A single kite cuts across the sky above Los Angeles State Historic Park, its hexagonal body flipping in the wind.
The park sits on the edge of Chinatown, just northeast of downtown L.A. The city pulses around it — the Gold Line tracks flank one side, industrial warehouses the other. But this stretch of land is still and calming, all unobstructed blue sky and vast green lawn cut only by a flittering white kite line — an Ellsworth Kelly-like urban oasis.
The kite dances in the air, the embodiment of levity. But it bears a powerful message: “Protect Public Lands.”
The arts organization Clockshop is test flying this kite — a handmade work by artist Audrey Chan with a bamboo backing by artist-kitemaker Stevie Choi — in advance of its second kite festival on Saturday. The event, Community and Unity People’s Kite Festival, will launch a veritable art gallery in the sky with kites of all varieties — enormous diving dragons, swooshing centipedes and tiny diamonds in an explosion of color. But the festive-looking scene, which the public is invited to participate in for free, is also a powerful statement meant to celebrate equitable access to public land in L.A. and advocate for its preservation.
“We need to continue to protect parks over time,” says Sue Bell Yank, Clockshop’s executive director. “Once it’s built, it’s a wonderful victory. But we have to then continue to steward the land.”
Commercial development, however, is an ever-present threat to L.A.’s existing green space, Yank says, noting what she feels to be the most imminent danger: a proposed gondola system, Los Angeles Aerial Rapid Transit (LA ART). Aiming to open before the Olympics in 2028, it would transport passengers between Union Station and Dodger Stadium, with gondola cabins sailing through the air as a way to mitigate traffic jams on baseball game days. It would also include a stop in Chinatown, with the gondolas crossing the airspace over the edge of the park.
“There’s a history of encroachment in historic Chinatown,” Chan says. “The 110 Freeway was built and cut right through the neighborhood. The gondola proposal would be history repeating itself.”
A spokesperson from LA ART, Jennifer Rivera, says the gondola system would only pass over the southeastern edge of the park, and the project’s Chinatown transit stop would increase public access to the area, which is a goal of the project.
“This zero-emission aerial rapid transit connection will increase access to a world-class park for families without the need to drive in a car,” Rivera said in an email statement.
Yank says the kite festival is not meant to be an outright “protest event,” but rather a celebration of the unobstructed open space that does already exist there and a way to draw attention to the issue through the lens of joy.
The festival also honors the diverse communities situated around the 32-acre park, immigrant enclaves in Chinatown, Solano Canyon and Lincoln Heights, which fought to turn the parkland — a former rail yard turned “brown field” that sat vacant for more than two decades — into state-owned green space for public use instead of being developed as an industrial center.
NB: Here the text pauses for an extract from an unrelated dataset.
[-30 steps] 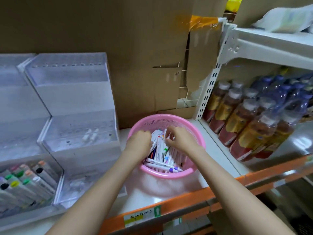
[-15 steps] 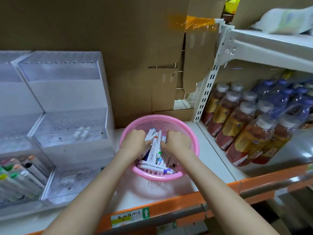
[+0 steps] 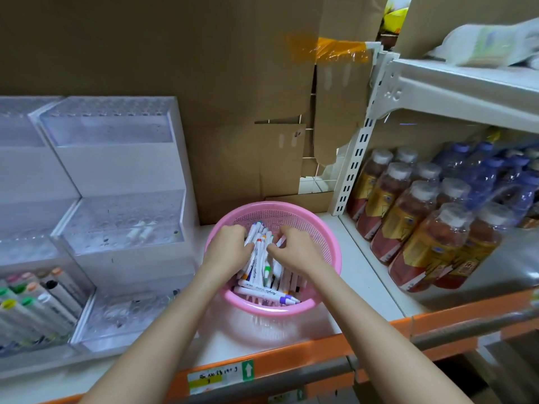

The park area is also a historic focal point of early Los Angeles’ development. A remnant of the historic Zanja Madre, which carried water from the L.A. River into El Pueblo de Los Angeles, is still visible there.
The park opened to the public in 2017. During COVID-19 lockdowns, it served as a much-needed outdoor escape for local residents to gather — with the open sky providing an integral component of that peaceful respite.
“People think the ground beneath them is the land,” kitemaker Choi says, “but the sky is also public land.”
Kites — the implicit freedom and openness — are the perfect vehicle to express that idea.
“There’s a deep richness in the history of kitemaking across many cultures,” Yank adds. “And it’s a very accessible activity that people of all ages and backgrounds can participate in.”
Chan is making five, large-scale Rokkaku-style kites — traditional six-sided Japanese kites — crafted from Japanese mulberry paper, which is especially light but also sturdy. She stenciled on the design, slathering on bright red or white block printing ink with a roller. She then fine-tuned the imagery with a small, hand-held brush.
The design, the same for all five kites, is inspired by both Chinese paper-cut and Mexican Papel Picado traditional styles. The stenciled images are drawn from the neighborhoods’ rich cultural histories. They include an abstracted take on a Tongva reed dwelling, plants native to the L.A. River and a water wheel connected to Zanja Madre, among other things.
“I’m really interested in hyper-specific, allegorical imagery,” Chan says, “especially symbols and images drawn from communities that can be activated and put in conversation with one another.”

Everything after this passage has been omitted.